De Natale thanked the residents for stopping by on Saturday, adding that there was no reason why the village could not put more effort into keeping the path to the rink clear. But he said he was troubled.

“I was a little turned off by comments on Facebook,” he said. “I am personally offended by the negative comments about the hard working people in Village Hall.”

De Natale asked that residents call the village if they had complaints and not post them on social media. He promised that the Recreation Committee would take charge going forward to get the rink ready.

Some changes had already been made by Saturday. The empty shed marred with graffiti that had stood near the ice had been removed and a vandalized sign was taken down too. Snow surrounding the rink had been plowed as well as in the surrounding area.

De Natale said the village had plans to replace the small sign indicating there is an ice skating rink with a larger one. New handrails will be added and the path will be cleared of the trees. He also said that a guard needed to be present if people were skating, which some of the residents said had never been the case in the past.

Mager asked trustee Valerie Belcher, the chair of the Recreation Committee, when the group last met. She said that with Covid everything had been put on hold and that no meetings had been held in quite a while. She committed to helping restore the rink.
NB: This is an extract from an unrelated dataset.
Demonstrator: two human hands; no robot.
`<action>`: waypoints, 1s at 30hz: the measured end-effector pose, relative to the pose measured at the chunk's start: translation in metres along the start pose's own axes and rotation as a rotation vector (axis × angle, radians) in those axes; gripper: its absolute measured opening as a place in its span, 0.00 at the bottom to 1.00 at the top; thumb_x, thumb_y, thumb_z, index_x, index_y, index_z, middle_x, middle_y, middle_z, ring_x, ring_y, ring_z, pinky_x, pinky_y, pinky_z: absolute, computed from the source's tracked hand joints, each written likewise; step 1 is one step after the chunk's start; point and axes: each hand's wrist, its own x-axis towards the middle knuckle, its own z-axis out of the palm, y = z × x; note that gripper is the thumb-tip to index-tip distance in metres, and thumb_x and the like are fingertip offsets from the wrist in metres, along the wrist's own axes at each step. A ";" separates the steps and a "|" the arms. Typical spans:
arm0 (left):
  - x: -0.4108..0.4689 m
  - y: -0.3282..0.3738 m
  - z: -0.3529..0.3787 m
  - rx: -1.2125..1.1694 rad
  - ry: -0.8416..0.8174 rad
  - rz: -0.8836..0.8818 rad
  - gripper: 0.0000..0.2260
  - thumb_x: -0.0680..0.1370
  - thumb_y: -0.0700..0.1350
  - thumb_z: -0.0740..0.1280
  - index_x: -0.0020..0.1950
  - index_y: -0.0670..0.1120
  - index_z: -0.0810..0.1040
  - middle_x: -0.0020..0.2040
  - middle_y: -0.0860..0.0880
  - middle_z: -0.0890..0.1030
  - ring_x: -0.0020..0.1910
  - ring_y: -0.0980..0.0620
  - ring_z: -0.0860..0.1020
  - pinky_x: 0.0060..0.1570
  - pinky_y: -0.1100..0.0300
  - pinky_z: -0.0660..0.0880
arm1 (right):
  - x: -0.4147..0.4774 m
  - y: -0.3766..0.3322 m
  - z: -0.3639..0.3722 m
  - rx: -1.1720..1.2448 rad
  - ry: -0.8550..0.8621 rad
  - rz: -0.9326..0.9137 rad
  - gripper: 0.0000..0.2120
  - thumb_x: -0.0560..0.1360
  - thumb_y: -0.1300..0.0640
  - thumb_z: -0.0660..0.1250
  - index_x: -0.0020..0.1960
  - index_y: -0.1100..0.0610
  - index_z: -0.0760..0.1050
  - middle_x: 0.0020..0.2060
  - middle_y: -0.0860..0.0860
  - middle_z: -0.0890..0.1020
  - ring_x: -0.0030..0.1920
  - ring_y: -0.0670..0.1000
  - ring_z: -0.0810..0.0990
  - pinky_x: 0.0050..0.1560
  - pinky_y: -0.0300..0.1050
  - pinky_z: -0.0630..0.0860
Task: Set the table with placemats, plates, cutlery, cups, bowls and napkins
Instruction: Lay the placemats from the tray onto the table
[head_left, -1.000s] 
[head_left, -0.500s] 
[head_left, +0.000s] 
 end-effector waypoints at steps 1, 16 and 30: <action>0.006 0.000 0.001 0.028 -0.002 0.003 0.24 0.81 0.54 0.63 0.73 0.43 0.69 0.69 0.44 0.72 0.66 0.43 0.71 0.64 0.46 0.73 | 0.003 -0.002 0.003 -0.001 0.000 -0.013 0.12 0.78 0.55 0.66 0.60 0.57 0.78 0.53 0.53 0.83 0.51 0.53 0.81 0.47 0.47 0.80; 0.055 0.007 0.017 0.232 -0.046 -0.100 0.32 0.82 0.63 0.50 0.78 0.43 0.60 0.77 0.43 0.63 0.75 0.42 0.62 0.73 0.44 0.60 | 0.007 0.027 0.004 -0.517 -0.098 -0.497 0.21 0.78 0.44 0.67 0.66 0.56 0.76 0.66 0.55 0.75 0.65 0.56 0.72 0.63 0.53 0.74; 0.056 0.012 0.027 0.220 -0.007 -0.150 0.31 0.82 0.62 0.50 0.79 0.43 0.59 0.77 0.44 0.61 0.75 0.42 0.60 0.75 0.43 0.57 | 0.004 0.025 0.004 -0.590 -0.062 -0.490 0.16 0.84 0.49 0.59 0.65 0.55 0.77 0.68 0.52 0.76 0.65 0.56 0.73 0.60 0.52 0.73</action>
Maria Alfano-Hardy, the village clerk, said that an arborist had already looked at the trees to determine how many the village could eliminate. Carrying a clipboard, she added suggestion made by residents for further renovations.

“It’s frustrating, Mager said, “because the little we wanted to do could have been done by now.”

Mark Bruderman, who moved to Bayville 2 years ago said it was the recreational opportunities that drew him to the village. “It’s not just about the skating rink,” he said. “I want for us to have something to do. We could have Christmas Eve here with hot chocolate.”

Bonnie Hill, a fourth generation resident, said she could not understand why getting the rink going again was an issue. Years ago, children would shovel snow off the rink. It was a popular place where people gathered to drink hot chocolate as they watched adults and children skate.

“You have a volunteer force here that want to help,” she said. “There are also kids that need community service hours that could help.”

She remembered how much the rink meant to resident Buddy Kahn, who died in 2017. “If a leaf fell on the ice he would tiptoe out and take it away,” Hill said. “He is probably rolling in his grave with how it looks now.”